SPICY MEXICAN LAMB KEBABS



Spicy Mexican Lamb Kebabs image

Many Mexican recipes start with a paste made with various rehydrated dried chiles, onion and fruit juices. Here a paste is used as a spicy marinade to flavor tender chunks of lamb. The hearty taste of red meat and the spicy heat of chiles creat the perfect marriage. For a smoky heat, try chipotle chiles. For over-the-top heat, use scotch bonnet chiles. For a nice bit of spice without a lot of burn, experiement with jalapeno or serrano chiles. Serve the lamb rolled in warm tortillas accompanied by the traditional beans and rice. Try the paste on chicken, beef or pork, too. Time does not include marinating time.

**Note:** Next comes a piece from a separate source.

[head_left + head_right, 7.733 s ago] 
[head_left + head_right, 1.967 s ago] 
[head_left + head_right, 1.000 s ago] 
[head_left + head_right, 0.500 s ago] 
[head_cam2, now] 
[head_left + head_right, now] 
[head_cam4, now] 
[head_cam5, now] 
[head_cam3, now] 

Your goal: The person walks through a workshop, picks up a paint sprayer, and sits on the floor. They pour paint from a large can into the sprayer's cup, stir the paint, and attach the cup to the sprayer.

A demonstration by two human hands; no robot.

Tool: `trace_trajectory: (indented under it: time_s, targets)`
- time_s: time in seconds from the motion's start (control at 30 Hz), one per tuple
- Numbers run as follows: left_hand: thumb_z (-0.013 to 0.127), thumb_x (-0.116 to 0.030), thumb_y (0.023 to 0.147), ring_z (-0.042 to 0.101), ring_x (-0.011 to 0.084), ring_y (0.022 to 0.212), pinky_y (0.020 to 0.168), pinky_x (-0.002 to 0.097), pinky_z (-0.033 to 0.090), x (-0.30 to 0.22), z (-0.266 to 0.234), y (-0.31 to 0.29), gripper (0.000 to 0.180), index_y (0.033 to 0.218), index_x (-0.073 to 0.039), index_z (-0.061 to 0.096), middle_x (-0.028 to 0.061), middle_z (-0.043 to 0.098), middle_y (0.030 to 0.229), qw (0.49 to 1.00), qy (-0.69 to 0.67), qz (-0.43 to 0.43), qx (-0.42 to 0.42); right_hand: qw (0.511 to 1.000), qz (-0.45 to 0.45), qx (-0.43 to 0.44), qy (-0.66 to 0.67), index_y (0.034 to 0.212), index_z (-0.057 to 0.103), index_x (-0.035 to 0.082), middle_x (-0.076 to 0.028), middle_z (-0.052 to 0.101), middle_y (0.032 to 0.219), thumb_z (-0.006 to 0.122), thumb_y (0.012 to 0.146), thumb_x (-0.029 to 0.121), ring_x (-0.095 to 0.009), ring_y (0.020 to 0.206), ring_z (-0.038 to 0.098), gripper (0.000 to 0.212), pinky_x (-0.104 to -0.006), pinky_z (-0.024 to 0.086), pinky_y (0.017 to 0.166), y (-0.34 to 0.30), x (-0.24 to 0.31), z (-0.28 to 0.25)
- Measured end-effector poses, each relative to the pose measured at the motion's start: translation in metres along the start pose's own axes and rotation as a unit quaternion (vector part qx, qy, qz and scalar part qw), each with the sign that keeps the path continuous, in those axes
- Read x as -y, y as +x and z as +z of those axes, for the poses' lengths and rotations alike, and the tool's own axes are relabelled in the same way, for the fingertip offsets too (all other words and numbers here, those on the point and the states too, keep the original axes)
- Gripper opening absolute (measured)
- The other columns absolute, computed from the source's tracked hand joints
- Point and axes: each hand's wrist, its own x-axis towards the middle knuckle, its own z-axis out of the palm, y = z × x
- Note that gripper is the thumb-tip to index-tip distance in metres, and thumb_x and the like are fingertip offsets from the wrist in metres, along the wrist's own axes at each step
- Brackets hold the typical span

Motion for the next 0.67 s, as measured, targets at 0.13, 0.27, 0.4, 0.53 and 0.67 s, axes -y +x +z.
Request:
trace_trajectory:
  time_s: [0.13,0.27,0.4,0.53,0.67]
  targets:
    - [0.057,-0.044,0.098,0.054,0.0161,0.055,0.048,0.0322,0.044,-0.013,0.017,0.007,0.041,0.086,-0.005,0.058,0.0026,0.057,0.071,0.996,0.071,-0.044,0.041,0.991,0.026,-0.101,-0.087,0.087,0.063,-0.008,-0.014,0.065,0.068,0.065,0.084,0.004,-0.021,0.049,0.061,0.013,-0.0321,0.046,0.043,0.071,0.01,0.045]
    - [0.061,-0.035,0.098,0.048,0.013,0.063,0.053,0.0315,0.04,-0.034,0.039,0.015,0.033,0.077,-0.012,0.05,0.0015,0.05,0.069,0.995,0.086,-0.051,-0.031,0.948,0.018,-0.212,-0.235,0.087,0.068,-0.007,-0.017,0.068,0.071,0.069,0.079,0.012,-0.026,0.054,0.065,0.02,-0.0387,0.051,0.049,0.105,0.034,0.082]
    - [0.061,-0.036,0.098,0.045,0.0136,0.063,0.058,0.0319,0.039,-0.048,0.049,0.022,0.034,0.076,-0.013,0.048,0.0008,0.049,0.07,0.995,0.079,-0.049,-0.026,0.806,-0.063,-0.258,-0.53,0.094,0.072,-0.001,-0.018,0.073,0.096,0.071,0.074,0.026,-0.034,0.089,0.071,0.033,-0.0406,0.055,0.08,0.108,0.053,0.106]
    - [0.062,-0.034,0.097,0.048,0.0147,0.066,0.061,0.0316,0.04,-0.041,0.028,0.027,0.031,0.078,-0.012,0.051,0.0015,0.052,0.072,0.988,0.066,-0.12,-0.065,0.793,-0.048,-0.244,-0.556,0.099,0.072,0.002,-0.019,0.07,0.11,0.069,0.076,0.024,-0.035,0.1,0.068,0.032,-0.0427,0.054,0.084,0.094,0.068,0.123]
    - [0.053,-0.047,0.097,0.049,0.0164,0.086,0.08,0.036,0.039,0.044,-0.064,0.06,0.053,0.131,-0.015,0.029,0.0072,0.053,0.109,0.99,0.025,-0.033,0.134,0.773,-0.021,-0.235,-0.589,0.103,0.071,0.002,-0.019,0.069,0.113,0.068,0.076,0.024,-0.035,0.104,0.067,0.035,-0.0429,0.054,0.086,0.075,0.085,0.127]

Provided by Crafty Lady 13

Categories     Lamb/Sheep

Time 20m

Yield 4 serving(s)

Number Of Ingredients 14

1 dried ancho chile, seeded, deveined, torn into pieces
1 cup coarsely chopped cilantro
1/2 cup chopped onion
1/4 cup lime juice
2 green jalapeno chiles, halved, seeded and deveined (optional)
1 garlic clove
2 teaspoons canola oil
1 teaspoon coarse salt
1/2 teaspoon pepper
1/4 teaspoon ground cinnamon
1 1/2 lbs well-trimmed boneless leg of lamb, cubed (2 inches)
1 red onion, cut into 1 1/2-inch pieces
fresh cilantro stem
lime wedge

Steps:

  • Soak ancho chile in small bowl of boiling water to cover 30 minutes or until chile is soft. Strain, reserving soaking liquid. Place chile and all remaining marinade ingredients in blender; blend to form smooth paste, adding reserved soaking liquid as needed.
  • Pour marinade over lamb and red onion in resealable plastic bag. Refrigerate 2 hours, turning occasionally.
  • Heat grill. Remove lamb and onion from marinade, leaving on plenty of the spice paste; discard marinade. Alternately thread lamb and onion onto 4 (12-inch) metal skewers. Grill, covered, over medium-high heat or coals 8 to 10 minutes or until browned on all sides and lamb is pink in center. Garnish with cilantro sprigs and lime wedges.